The issue doesn't appear to be the combination of data and code that I'm using because sometimes it works without error. So it appears to be something to do with the Google Colab runtime.
Does anyone know why this is happening, why it is intermittent, and/or what I can do about it?
I'm using Huggingface's transformers
library and PyTorch
.
The code cell that results in an error:
# train the model
%%time
history = defaultdict(list)
for epoch in range(EPOCHS):
print(f'Epoch {epoch + 1}/{EPOCHS}')
print('-' * 10)
train_acc, train_loss = train_epoch(
model,
train_data_loader,
loss_fn,
optimizer,
device,
scheduler,
train_set_length
)
print(f'Train loss {train_loss} accuracy {train_acc}')
dev_acc, dev_loss = eval_model(
model,
dev_data_loader,
loss_fn,
device,
evaluation_set_length
)
print(f'Dev loss {dev_loss} accuracy {dev_acc}')
history['train_acc'].append(train_acc)
history['train_loss'].append(train_loss)
history['dev_acc'].append(dev_acc)
history['dev_loss'].append(dev_loss)
model_filename = f'model_{epoch}_state.bin'
torch.save(model.state_dict(), model_filename)
The full error:
RuntimeError Traceback (most recent call last)
<ipython-input-29-a13774d7aa75> in <module>()

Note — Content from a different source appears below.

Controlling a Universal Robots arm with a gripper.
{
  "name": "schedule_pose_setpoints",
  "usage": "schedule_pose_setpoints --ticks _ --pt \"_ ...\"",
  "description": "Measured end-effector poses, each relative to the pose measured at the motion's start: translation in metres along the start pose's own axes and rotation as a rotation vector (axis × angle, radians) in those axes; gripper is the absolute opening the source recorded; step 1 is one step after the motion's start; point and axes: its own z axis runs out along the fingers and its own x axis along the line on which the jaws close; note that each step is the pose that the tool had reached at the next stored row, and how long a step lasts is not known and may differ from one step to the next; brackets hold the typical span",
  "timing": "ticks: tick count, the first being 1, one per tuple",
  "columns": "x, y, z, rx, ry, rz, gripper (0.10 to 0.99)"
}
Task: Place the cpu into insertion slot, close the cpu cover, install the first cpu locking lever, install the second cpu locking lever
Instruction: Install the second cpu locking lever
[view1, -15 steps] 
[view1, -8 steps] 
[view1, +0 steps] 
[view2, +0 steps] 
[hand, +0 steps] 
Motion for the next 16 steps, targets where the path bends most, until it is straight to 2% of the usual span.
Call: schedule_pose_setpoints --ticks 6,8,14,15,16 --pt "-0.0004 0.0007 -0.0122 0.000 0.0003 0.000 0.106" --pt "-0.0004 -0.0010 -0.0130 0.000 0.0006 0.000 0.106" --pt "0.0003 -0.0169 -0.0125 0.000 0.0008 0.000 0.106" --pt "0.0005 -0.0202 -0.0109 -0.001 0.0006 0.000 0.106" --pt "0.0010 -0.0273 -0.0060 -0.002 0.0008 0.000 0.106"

----> 1 get_ipython().run_cell_magic('time', '', "\nhistory = defaultdict(list)\n\nfor epoch in range(EPOCHS):\n\n print(f'Epoch {epoch + 1}/{EPOCHS}')\n print('-' * 10)\n\n train_acc, train_loss = train_epoch(\n model,\n train_data_loader, \n loss_fn, \n optimizer, \n device, \n scheduler, \n train_set_length\n )\n\n print(f'Train loss {train_loss} accuracy {train_acc}')\n\n dev_acc, dev_loss = eval_model(\n model,\n dev_data_loader,\n loss_fn, \n device, \n evaluation_set_length\n )\n\n print(f'Dev loss {dev_loss} accuracy {dev_acc}')\n\n history['train_acc'].append(train_acc)\n history['train_loss'].append(train_loss)\n history['dev_acc'].append(dev_acc)\n history['dev_loss'].append(dev_loss)\n \n model_filename = f'model_{epoch}_state.bin'\n torch.save(model.state_dict(), model_filename)")
15 frames
<decorator-gen-60> in time(self, line, cell, local_ns)
<timed exec> in <module>()
/usr/local/lib/python3.6/dist-packages/transformers/modeling_bert.py in forward(self, hidden_states, attention_mask, head_mask, encoder_hidden_states, encoder_attention_mask)
234 # Take the dot product between "query" and "key" to get the raw attention scores.
235 attention_scores = torch.matmul(query_layer, key_layer.transpose(-1, -2))
--> 236 attention_scores = attention_scores / math.sqrt(self.attention_head_size)
237 if attention_mask is not None:
238 # Apply the attention mask is (precomputed for all layers in BertModel forward() function)
RuntimeError: CUDA out of memory. Tried to allocate 24.00 MiB (GPU 0; 7.43 GiB total capacity; 5.42 GiB already allocated; 8.94 MiB free; 5.79 GiB reserved in total by PyTorch)
Upvotes: 5
Views: 3763
Reputation: 732
I was facing the same problem in transformers,Transformers are extremely memory intensive
. Hence, there is quite a high probability that we will run out of memory or the runtime limit while training larger models or for longer epochs.
There are some promising well-known out of the box strategies to solve these problems and each strategy comes with its own benefits.
Training neural networks on a batch of sequences requires them to have the exact same length to build the batch matrix representation. Because real life NLP datasets are always made of texts of variable lengths, we often need to make some sequences shorter by truncating them, and some others longer by adding at the end a repeated fake token called “pad” token.
Because the pad token doesn’t represent a real word, when most computations are done, before computing the loss, we erase the pad token signal by multiplying it by 0 through the “attention mask” matrix for each sample, which identifies the [PAD] tokens and tells Transformer to ignore them.
Dynamic Padding: Here we limit the number of added pad tokens to reach the length of the longest sequence of each mini batch instead of a fixed value set for the whole train set Because the number of added tokens changes across mini batches, we call it "dynamic" padding.
Uniform Length Batching:
We push the logic futher by generating batches made of similar length sequences so we avoid extreme cases where most sequences in the mini batch are short and we are required to add lots of pad tokens to each of them because 1 sequence of the same mini batch is very long.
Upvotes: 1